Record set —
═══
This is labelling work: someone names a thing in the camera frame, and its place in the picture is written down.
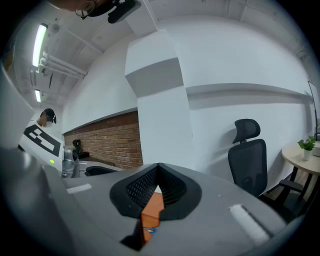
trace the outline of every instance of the ceiling
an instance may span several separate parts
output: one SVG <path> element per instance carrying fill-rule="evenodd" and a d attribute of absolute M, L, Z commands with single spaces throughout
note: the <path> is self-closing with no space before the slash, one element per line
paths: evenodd
<path fill-rule="evenodd" d="M 270 0 L 149 0 L 158 21 L 185 15 L 210 15 L 252 25 L 286 46 L 302 61 L 311 56 L 308 41 L 295 22 L 276 2 Z M 27 102 L 37 107 L 35 89 L 42 101 L 62 107 L 78 79 L 53 73 L 36 74 L 37 87 L 32 87 L 30 70 L 34 42 L 40 23 L 49 26 L 42 49 L 51 55 L 88 71 L 91 64 L 120 39 L 133 33 L 126 20 L 109 24 L 108 15 L 81 20 L 74 12 L 59 10 L 41 3 L 23 20 L 15 35 L 14 61 L 9 71 L 14 84 Z"/>

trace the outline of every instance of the white pot
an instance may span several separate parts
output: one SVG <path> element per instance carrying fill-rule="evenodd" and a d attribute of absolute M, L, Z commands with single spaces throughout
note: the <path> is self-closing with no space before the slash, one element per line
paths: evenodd
<path fill-rule="evenodd" d="M 303 158 L 305 161 L 309 161 L 312 156 L 312 150 L 303 150 Z"/>

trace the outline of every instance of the wall pillar
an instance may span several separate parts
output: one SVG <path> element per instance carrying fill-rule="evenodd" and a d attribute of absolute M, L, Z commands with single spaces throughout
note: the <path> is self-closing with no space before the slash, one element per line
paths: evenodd
<path fill-rule="evenodd" d="M 143 163 L 193 169 L 189 103 L 179 59 L 166 30 L 129 44 L 125 77 L 137 97 Z"/>

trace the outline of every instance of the ceiling light
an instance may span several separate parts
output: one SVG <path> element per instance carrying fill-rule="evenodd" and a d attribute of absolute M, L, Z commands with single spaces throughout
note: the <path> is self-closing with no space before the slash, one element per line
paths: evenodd
<path fill-rule="evenodd" d="M 40 91 L 39 90 L 35 90 L 34 92 L 35 92 L 36 101 L 37 102 L 41 102 Z"/>
<path fill-rule="evenodd" d="M 46 24 L 39 25 L 38 32 L 36 33 L 34 48 L 33 48 L 33 58 L 32 58 L 32 65 L 38 67 L 39 65 L 39 58 L 40 58 L 40 51 L 42 47 L 42 42 L 44 41 L 45 34 L 47 31 L 48 26 Z"/>

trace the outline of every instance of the red brick wall
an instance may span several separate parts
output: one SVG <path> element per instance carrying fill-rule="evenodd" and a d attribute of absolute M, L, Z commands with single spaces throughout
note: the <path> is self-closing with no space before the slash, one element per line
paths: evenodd
<path fill-rule="evenodd" d="M 64 134 L 65 145 L 81 140 L 90 157 L 129 169 L 143 165 L 138 112 L 121 114 L 91 123 Z"/>
═══
Task objective —
Search the entries for the word "wall", then list each line that holds it.

Task output —
trace the outline of every instance of the wall pillar
trace the outline of every instance of the red brick wall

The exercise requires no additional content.